Save the Date Animas Conference

Gold King Mine Spill and Other Mine Waste Issues to Highlight May 2016 Conference
by Catherine Ortega Klett, Program Manager

The New Mexico Water Resources Research Institute (NM WRRI) will host a three-day conference in May 2016 at San Juan College in Farmington, NM to facilitate the exchange of data and ideas among four states, two Tribes, and numerous local and municipal agencies and public water systems. The conference will bring together an estimated 200 participants to gain a better understanding of the theme of the conference, Environmental Conditions of the Animas and San Juan Watersheds with Emphasis on Gold King Mine and other Mine Waste Issues. Sponsors include: NM WRRI, New Mexico Environment Department, New Mexico State University, University of New Mexico, New Mexico Tech, New Mexico Bureau of Geology and Mineral Resources, City of Farmington, San Juan County, City of Aztec, San Juan Soil & Water Conservation District, and the San Juan Watershed Group.

The goal of the conference is to disseminate information and results from monitoring and research efforts in the Animas and San Juan watersheds. The conference will support the activities outlined in the Long-Term Monitoring Plan: Evaluating the Effects of the Gold King Mine Wastewater Spill in Northern New Mexico, prepared by the State of New Mexico’s Long-Term Impact Review Team. The draft report was issued on October 20, 2015 and can be viewed here. The conference will bring together academics, agencies, representatives, and community members and provide a forum for addressing concerns and questions over the Gold King Mine spill and the continuing monitoring efforts.

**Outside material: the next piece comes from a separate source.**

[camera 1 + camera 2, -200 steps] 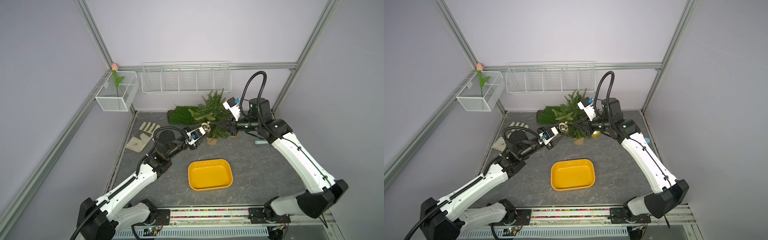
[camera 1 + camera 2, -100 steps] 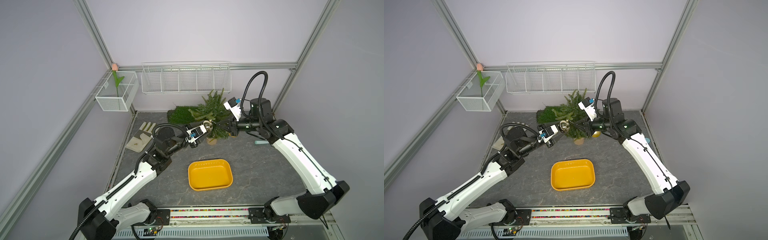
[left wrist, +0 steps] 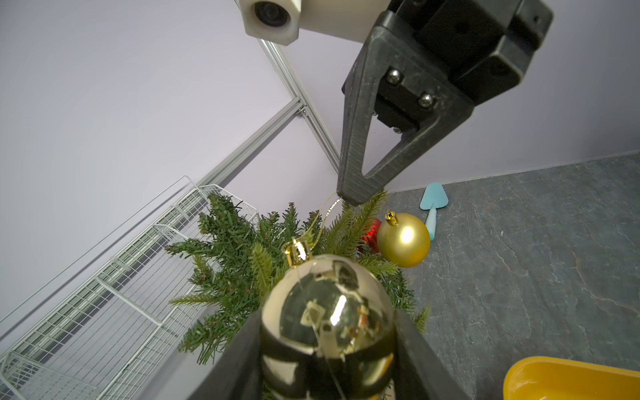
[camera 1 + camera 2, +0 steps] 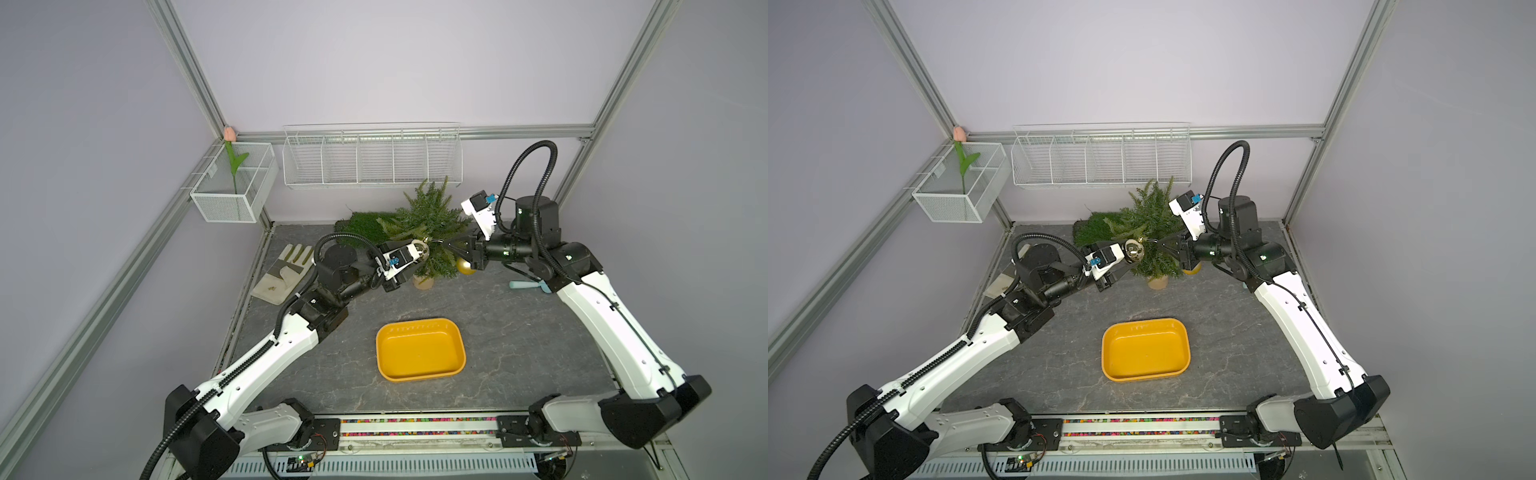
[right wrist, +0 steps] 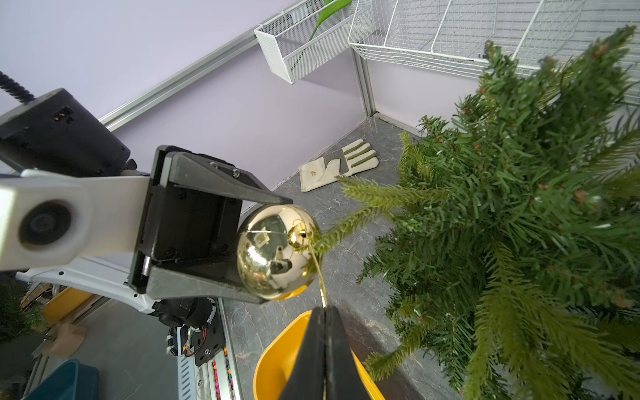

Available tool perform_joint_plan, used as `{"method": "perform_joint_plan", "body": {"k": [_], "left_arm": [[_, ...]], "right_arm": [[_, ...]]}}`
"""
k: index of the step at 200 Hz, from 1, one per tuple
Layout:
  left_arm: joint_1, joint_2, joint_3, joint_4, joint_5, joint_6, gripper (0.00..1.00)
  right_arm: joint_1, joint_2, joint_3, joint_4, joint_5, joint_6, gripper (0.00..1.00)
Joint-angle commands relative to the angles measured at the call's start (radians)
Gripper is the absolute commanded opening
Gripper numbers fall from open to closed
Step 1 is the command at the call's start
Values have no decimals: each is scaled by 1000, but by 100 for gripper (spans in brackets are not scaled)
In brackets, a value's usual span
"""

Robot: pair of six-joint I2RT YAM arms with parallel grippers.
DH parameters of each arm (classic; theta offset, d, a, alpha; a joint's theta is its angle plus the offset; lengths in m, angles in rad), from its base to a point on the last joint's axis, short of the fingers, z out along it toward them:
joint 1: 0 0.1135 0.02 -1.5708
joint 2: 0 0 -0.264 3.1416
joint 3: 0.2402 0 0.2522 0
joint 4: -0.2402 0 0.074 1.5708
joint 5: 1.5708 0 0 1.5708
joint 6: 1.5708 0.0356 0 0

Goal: Decorate the small christmas tree with ornaments
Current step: Hang an ornament on the christmas tree.

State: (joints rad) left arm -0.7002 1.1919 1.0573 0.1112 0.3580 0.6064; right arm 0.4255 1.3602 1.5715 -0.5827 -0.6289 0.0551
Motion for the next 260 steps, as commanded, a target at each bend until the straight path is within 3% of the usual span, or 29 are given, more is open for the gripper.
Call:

Call for Abstracts Deadline March 7, 2016

Environmental Conditions of the Animas and San Juan Watersheds
with Emphasis on Gold King Mine and Other Mine Waste Issues

May 17-19, 2016 San Juan College, Farmington, NM

The upcoming May 2016 conference includes a Call for Abstracts on topics related to the theme of the conference. Particularly relevant topics include the following:

  • Geologly, minerology, ore bodies and natural sources of contamination
  • Analysis of Animas and San Juan watersheds as a result of Gold King Mine spill
  • Effects of acid mine drainage after more than a century of mining
  • Effects of historical spill events
  • Effects of the Gold King Mine spill
  • Differentiating geologic and historical contaminants from Gold King Mine spill contaminants
  • Transport and fate of mining contaminants in the Animas and San Juan watersheds
  • Contaminant uptake into the food web
  • Mining contaminant impacts on surface water, sediment, groundwater, agriculture, livestock, wildlife, and humans
  • Long-term monitoring
  • Existing corrective measures to control mine seepage and hydraulic consequences
  • Options for additional source control, spill prevention, and remediation
  • E. coli and other organisms in nutrients

Visit the NM WRRI conference website at: http// for abstract guidelines. All abstracts must be submitted online using the provided abstract form.

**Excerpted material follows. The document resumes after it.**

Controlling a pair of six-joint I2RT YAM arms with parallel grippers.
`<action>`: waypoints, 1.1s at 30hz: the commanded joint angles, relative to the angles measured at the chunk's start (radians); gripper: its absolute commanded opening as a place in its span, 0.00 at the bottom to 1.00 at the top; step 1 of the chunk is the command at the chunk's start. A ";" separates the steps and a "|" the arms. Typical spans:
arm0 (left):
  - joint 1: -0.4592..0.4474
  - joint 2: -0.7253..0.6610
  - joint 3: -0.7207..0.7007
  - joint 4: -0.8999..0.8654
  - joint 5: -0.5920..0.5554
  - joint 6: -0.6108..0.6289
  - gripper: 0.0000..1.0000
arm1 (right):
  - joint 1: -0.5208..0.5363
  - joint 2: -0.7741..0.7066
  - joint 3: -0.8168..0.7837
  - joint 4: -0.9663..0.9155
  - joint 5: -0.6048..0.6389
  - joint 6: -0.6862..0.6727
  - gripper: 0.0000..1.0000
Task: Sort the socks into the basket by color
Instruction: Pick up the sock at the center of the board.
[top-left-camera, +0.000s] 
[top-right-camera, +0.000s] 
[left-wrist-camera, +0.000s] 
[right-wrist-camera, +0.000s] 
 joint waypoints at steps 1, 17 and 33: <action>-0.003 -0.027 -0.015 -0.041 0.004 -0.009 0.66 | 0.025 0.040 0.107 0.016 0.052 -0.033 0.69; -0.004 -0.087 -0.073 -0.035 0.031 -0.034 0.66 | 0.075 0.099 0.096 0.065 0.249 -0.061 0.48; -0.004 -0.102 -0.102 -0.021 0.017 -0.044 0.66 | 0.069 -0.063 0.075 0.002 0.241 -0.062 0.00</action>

Faculty Directed Student Research Program Grants Awarded
by Catherine Ortega Klett, Program Manager

NM WRRI is pleased to announce the recipients of the institute’s 2016 Faculty Directed Graduate Student Research Program. The U.S. Geological Survey’s 104B grant program provides funding for research that improves management of the state’s waters. Funding is intended primarily to provide financial support for graduate students pursuing water-related degrees.

New Mexico Tech Assistant Professor Jesus D. Gomez-Velez will receive a $30,000 grant for his project, New Mexico’s Mountain Sources of Water: A Mechanistic Approach to Understand Mountain Recharge and Its Implications for Local and Statewide Water Budgets. The project’s goal is to implement a fully-coupled groundwater-surface water, three-dimensional models for four watersheds along a climatic and geologic gradient in New Mexico. These models will be used to quantify mountain recharge and will support efforts to estimate a recharge map for New Mexico. The project will support a PhD student in the Department of Earth and Environmental Science and builds on collaborative relationships with the Statewide Water Assessment working group on recharge in the state.

A second grant was awarded to NMSU faculty members of the Department of Plant and Environmental Sciences, Drs. Kevin Lombard and April Ulery. They are joined on the project by Dr. David Weindorf of Texas Tech University. Their project, What are the effects of the Gold King Mine Spill on San Juan County, NM agricultural irrigation ditches and farms? will look at a number of unanswered questions pertaining to agriculture in the watershed following the Gold King Mine spill in August 2015: What was in the river water pre- and post-plume? What was in the river sediment/soil pre and post-plume? What was in the ditch sediment before the spill? What was in the ditch water during the 24-hour flush period directly after the river re-opened? What is in the ditch water now? This $30,000 grant will support a graduate student and several Navajo undergraduate students from San Juan College.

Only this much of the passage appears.